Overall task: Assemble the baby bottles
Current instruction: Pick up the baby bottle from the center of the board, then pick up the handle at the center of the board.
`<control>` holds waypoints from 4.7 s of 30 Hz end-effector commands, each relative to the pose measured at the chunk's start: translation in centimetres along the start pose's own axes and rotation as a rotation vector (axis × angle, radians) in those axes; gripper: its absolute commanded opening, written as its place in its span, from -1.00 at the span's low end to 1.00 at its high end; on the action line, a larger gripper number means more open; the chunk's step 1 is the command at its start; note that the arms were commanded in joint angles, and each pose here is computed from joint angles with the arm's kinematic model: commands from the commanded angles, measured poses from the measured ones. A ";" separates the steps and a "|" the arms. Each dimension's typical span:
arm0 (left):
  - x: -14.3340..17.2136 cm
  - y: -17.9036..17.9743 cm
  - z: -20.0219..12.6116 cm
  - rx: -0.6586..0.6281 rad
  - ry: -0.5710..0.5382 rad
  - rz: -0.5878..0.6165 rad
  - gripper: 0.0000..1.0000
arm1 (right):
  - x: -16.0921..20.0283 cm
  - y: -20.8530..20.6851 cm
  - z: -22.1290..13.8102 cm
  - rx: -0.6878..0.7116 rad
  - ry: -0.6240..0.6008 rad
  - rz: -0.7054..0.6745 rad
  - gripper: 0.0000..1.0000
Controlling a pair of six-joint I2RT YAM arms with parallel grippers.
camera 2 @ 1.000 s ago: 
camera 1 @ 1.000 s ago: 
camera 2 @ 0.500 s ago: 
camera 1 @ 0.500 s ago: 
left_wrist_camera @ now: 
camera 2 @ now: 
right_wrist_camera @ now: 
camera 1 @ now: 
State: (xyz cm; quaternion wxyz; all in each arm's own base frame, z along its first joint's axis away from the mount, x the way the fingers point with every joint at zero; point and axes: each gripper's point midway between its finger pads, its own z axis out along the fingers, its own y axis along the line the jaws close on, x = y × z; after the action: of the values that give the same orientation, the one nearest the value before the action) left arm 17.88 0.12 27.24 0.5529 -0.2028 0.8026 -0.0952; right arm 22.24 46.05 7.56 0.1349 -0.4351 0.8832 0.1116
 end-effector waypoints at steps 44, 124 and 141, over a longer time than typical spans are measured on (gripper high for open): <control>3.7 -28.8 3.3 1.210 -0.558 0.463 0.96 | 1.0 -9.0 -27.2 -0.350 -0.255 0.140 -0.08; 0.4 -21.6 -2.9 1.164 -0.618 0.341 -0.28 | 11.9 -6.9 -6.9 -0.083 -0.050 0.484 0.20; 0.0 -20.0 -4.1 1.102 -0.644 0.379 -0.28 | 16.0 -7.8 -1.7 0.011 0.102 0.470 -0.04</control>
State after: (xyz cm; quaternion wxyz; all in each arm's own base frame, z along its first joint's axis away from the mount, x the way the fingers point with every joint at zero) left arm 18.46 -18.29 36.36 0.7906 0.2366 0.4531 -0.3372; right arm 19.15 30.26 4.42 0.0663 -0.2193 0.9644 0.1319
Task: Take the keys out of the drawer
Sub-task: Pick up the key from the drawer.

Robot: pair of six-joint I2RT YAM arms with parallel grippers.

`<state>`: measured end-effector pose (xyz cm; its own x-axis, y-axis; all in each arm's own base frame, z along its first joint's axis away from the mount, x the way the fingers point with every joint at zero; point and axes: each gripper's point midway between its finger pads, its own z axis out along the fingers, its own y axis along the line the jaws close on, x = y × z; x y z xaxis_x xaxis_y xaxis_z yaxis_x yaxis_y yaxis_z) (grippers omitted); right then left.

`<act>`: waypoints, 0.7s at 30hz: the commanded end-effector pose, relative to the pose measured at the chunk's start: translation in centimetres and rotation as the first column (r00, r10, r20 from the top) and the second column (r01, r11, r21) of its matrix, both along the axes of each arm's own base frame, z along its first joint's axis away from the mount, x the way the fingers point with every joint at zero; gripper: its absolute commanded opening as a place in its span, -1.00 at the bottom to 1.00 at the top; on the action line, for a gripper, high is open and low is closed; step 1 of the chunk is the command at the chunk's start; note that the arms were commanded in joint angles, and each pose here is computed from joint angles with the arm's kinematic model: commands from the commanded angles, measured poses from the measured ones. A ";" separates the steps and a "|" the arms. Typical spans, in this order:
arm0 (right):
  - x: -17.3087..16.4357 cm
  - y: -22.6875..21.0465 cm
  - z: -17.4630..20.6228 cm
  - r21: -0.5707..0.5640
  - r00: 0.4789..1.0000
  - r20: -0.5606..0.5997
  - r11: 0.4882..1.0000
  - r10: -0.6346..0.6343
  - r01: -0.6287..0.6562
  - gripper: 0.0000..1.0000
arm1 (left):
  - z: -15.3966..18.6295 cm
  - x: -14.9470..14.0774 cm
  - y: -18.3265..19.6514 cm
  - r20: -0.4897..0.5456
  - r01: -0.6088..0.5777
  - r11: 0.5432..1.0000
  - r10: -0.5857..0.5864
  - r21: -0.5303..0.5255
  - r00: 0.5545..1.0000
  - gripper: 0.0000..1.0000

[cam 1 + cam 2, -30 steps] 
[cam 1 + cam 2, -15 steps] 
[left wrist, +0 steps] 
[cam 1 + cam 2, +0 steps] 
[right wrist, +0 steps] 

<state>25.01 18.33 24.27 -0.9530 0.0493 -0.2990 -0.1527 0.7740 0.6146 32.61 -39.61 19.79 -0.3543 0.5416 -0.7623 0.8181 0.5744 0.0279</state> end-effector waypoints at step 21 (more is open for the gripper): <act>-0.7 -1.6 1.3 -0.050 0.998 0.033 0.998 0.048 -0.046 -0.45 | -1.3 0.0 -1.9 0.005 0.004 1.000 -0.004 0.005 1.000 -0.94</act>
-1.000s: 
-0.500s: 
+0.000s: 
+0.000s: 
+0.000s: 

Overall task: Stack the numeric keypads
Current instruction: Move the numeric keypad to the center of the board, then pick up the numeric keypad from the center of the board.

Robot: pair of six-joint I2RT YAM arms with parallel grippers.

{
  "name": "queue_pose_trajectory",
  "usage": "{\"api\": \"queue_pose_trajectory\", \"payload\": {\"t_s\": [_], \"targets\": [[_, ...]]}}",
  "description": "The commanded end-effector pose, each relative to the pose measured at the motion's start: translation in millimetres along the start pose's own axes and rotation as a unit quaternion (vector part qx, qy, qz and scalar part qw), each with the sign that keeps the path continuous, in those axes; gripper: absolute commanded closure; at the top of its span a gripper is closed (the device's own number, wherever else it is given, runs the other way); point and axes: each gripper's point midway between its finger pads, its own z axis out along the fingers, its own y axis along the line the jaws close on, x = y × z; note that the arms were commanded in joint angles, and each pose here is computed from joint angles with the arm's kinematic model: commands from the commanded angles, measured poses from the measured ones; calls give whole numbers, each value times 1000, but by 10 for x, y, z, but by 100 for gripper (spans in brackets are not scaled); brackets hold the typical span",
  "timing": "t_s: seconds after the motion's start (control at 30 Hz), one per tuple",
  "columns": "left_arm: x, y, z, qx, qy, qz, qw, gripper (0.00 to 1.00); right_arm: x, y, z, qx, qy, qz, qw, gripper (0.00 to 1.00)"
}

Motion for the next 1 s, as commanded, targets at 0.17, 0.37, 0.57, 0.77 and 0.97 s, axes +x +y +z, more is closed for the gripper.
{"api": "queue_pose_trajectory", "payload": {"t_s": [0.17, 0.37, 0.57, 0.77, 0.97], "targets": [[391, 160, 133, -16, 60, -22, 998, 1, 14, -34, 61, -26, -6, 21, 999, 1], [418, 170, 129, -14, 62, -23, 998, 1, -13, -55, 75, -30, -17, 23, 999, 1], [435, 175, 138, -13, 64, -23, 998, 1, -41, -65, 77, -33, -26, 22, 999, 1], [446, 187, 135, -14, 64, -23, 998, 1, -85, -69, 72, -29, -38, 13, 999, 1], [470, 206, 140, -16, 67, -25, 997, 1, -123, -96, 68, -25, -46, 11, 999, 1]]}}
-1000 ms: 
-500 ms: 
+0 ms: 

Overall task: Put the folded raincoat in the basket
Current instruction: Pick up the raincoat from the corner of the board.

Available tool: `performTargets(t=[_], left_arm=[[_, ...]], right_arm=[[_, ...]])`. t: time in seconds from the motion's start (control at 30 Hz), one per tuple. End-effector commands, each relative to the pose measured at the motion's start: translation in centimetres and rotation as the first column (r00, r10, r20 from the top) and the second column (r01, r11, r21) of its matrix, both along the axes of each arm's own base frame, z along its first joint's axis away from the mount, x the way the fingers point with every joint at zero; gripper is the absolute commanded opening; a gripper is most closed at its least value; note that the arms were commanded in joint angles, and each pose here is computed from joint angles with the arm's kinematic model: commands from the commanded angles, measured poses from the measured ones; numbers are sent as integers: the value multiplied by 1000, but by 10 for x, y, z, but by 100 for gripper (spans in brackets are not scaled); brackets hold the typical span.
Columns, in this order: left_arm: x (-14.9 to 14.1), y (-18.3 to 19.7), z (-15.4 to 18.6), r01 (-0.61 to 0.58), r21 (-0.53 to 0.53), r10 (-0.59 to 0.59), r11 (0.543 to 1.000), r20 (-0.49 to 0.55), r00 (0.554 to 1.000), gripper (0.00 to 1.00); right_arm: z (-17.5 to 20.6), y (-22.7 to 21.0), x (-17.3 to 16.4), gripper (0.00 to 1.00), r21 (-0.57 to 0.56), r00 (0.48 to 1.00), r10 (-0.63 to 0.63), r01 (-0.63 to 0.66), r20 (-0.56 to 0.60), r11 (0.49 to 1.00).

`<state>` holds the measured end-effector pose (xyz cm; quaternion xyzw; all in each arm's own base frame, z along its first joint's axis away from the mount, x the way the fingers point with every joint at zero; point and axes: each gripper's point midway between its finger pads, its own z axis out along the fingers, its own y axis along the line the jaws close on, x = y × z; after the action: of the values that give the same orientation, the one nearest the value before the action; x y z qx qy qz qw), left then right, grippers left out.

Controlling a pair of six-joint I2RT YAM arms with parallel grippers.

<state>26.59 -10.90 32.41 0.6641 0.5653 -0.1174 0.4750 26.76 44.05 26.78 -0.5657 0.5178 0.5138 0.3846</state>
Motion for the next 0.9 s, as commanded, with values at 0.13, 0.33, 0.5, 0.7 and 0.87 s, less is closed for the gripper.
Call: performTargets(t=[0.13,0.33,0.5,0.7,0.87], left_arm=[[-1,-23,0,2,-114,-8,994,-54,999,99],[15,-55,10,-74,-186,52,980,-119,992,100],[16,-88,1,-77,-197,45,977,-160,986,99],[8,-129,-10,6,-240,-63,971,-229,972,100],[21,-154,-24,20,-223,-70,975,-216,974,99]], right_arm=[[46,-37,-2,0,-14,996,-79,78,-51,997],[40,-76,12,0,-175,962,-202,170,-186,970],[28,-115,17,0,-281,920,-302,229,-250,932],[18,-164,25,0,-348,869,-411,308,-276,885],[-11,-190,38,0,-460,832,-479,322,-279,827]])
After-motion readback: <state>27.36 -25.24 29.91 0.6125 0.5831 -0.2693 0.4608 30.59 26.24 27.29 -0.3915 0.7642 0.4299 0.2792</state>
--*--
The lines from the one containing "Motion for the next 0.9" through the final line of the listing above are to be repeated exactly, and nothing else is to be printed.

_PROBLEM SOLUTION_:
Motion for the next 0.9 s, as commanded, with values at 0.13, 0.33, 0.5, 0.7 and 0.87 s, less is closed for the gripper.
Call: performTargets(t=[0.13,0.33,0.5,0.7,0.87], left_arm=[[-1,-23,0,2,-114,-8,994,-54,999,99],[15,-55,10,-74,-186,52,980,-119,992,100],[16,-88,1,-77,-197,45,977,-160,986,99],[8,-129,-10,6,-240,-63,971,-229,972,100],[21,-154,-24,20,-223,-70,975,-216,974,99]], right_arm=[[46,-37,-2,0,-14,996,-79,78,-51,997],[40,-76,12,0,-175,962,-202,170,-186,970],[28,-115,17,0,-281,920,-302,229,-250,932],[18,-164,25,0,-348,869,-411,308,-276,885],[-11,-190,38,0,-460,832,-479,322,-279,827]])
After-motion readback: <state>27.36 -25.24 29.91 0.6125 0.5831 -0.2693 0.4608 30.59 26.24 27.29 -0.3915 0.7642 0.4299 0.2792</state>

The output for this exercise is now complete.